§ Prompt
In the entries that follow, find the line containing "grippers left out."; from there, copy every line exactly through the line containing "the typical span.".
━━━
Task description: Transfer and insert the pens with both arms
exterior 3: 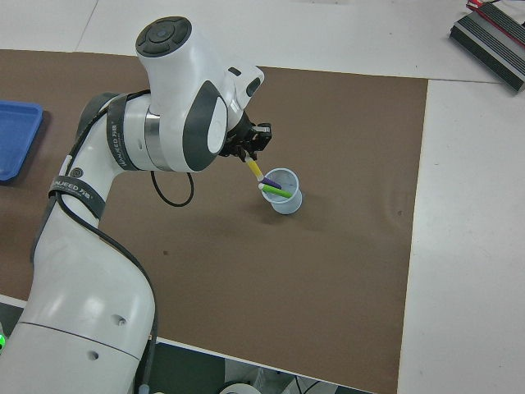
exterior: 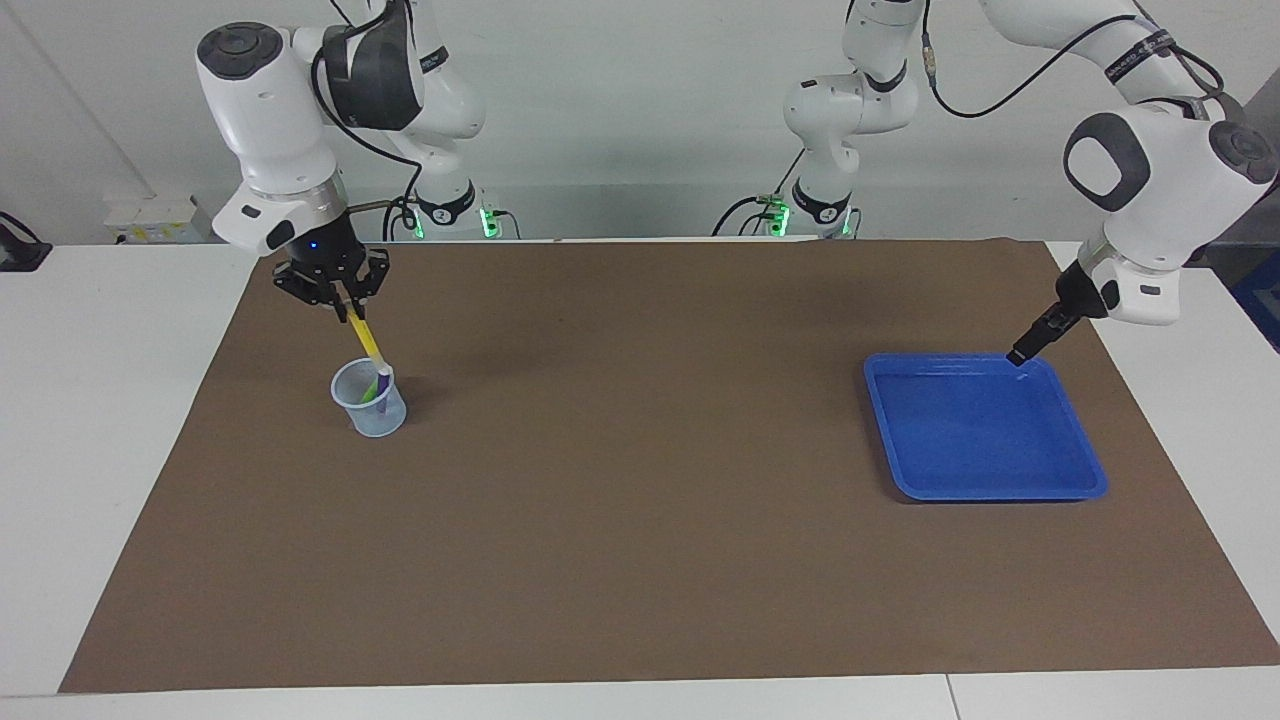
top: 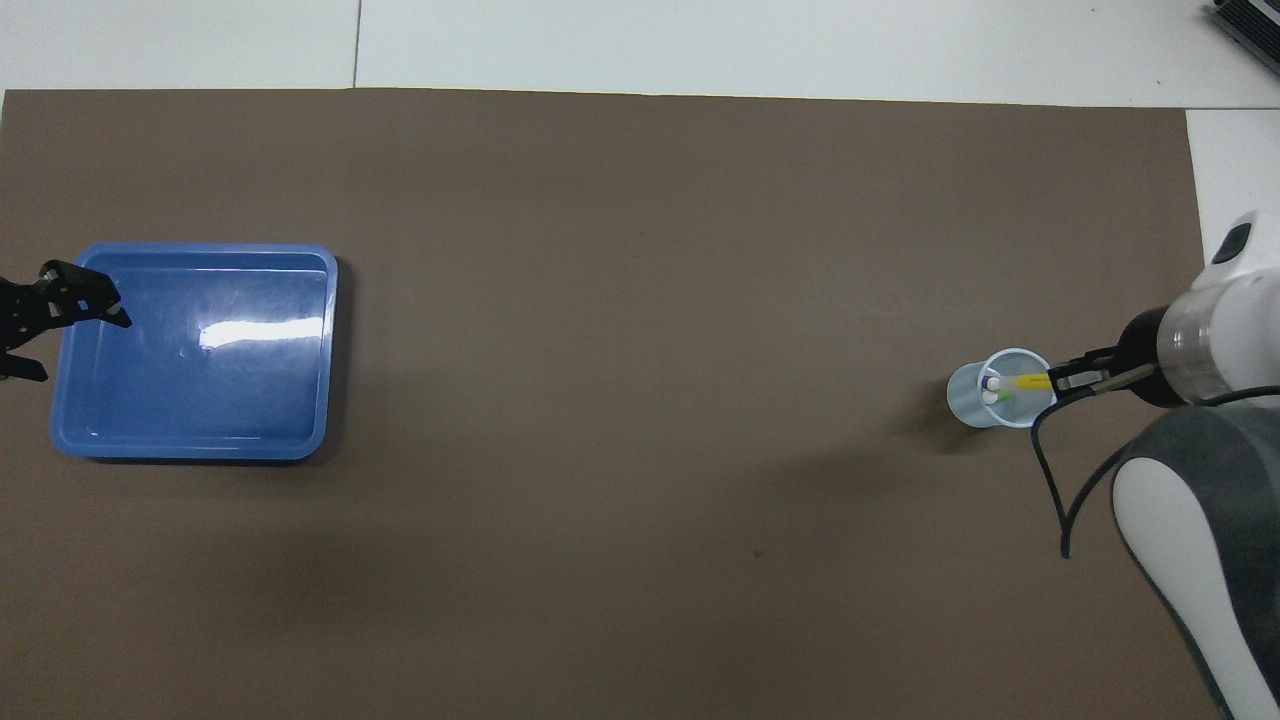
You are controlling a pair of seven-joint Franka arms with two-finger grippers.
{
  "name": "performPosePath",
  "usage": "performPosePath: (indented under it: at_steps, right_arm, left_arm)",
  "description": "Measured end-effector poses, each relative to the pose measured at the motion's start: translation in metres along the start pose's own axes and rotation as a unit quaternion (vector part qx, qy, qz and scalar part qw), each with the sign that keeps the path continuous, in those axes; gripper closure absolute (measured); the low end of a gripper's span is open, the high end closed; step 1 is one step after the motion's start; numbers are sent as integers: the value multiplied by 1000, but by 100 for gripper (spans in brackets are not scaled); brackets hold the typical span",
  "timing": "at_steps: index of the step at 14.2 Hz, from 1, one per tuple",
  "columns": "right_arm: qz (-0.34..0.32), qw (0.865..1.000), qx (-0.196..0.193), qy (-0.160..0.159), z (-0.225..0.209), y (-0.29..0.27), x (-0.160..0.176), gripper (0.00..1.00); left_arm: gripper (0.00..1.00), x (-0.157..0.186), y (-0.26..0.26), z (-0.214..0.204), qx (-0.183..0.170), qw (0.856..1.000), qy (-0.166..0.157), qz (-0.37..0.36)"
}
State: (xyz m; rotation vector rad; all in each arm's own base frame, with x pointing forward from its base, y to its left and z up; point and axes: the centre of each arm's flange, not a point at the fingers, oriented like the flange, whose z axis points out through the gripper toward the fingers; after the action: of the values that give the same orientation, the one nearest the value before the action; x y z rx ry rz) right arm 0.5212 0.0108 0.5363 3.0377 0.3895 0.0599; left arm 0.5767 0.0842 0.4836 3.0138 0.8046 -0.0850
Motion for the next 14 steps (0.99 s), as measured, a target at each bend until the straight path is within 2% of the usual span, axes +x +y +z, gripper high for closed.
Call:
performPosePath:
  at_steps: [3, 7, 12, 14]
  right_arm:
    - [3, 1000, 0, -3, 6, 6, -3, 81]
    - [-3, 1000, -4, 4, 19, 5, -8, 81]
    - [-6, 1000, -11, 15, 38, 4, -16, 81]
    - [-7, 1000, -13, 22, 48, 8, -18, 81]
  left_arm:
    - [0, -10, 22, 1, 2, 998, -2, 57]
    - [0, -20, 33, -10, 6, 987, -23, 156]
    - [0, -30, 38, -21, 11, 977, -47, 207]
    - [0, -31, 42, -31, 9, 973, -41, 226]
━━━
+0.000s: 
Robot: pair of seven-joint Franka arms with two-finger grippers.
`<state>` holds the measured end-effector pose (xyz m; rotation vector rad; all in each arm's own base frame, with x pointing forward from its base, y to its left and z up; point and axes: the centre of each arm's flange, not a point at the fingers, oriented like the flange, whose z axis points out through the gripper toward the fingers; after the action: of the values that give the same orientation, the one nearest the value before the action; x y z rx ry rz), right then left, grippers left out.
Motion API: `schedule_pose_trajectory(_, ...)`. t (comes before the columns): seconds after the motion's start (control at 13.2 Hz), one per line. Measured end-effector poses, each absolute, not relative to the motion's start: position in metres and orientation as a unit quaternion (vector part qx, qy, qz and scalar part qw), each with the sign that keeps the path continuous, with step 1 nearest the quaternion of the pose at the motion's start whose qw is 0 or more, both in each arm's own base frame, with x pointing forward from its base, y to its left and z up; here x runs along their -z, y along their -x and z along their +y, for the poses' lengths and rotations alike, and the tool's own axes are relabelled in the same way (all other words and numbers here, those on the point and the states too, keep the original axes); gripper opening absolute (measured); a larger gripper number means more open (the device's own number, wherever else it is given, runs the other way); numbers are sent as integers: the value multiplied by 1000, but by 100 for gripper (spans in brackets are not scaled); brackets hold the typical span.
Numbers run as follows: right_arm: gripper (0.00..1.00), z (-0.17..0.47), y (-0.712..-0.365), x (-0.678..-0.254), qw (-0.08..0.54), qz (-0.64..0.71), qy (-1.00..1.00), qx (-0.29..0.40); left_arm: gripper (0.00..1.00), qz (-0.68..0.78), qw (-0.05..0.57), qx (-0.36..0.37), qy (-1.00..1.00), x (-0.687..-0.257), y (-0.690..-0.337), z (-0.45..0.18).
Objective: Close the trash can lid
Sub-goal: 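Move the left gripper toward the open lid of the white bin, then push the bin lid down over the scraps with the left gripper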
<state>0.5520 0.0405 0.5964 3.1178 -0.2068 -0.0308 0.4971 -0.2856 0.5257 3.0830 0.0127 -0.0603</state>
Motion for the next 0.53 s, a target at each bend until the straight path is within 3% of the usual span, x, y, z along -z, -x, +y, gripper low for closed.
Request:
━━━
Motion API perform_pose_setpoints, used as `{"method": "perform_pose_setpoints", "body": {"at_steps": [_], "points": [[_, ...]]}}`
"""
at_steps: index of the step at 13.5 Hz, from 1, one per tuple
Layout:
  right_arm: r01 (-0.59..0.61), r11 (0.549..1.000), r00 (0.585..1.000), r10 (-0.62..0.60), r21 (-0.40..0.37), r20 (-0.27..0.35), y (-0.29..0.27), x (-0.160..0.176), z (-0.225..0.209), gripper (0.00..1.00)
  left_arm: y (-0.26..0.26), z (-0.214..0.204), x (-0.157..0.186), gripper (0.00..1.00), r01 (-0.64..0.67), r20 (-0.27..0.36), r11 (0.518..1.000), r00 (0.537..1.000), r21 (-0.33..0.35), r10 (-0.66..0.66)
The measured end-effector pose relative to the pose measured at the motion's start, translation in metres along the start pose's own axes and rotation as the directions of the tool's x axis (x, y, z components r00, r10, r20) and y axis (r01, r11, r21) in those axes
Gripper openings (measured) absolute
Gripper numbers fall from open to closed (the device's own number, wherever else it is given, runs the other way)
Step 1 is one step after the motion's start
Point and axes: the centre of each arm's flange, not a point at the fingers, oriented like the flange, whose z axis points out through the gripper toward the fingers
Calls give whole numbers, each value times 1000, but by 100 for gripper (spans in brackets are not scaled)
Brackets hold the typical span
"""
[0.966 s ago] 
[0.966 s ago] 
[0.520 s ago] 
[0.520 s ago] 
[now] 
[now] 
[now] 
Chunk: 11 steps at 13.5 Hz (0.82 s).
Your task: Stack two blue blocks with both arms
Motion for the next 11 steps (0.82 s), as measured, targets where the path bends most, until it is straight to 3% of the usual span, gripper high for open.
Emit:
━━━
§ Response area
`<state>` holds the measured end-effector pose (xyz m; rotation vector rad; all in each arm's own base frame, with x pointing forward from its base, y to its left and z up; point and axes: the centre of each arm's flange, not a point at the fingers, oriented like the flange, whose z axis points out through the gripper toward the fingers; after the action: of the values that give the same orientation, the one nearest the value before the action; x y z rx ry rz), right then left, grippers left out.
Motion API: `schedule_pose_trajectory(_, ...)`. t (comes before the columns): seconds after the motion's start (control at 13.2 Hz), one per line. Measured end-effector poses, each absolute, not relative to the motion's start: position in metres and orientation as a unit quaternion (vector part qx, qy, qz and scalar part qw), each with the sign that keeps the path continuous, with step 1 nearest the quaternion of the pose at the motion's start whose qw is 0 or more, both in each arm's own base frame, with x pointing forward from its base, y to its left and z up; here x runs along their -z, y along their -x and z along their +y, for the poses' lengths and rotations alike, and the tool's own axes are relabelled in the same way (all other words and numbers here, those on the point and the states too, keep the original axes); gripper opening absolute (measured); a larger gripper number means more open (the device's own number, wherever else it is given, runs the other way); numbers are sent as integers: the value multiplied by 1000, but by 100 for gripper (spans in brackets are not scaled); brackets hold the typical span.

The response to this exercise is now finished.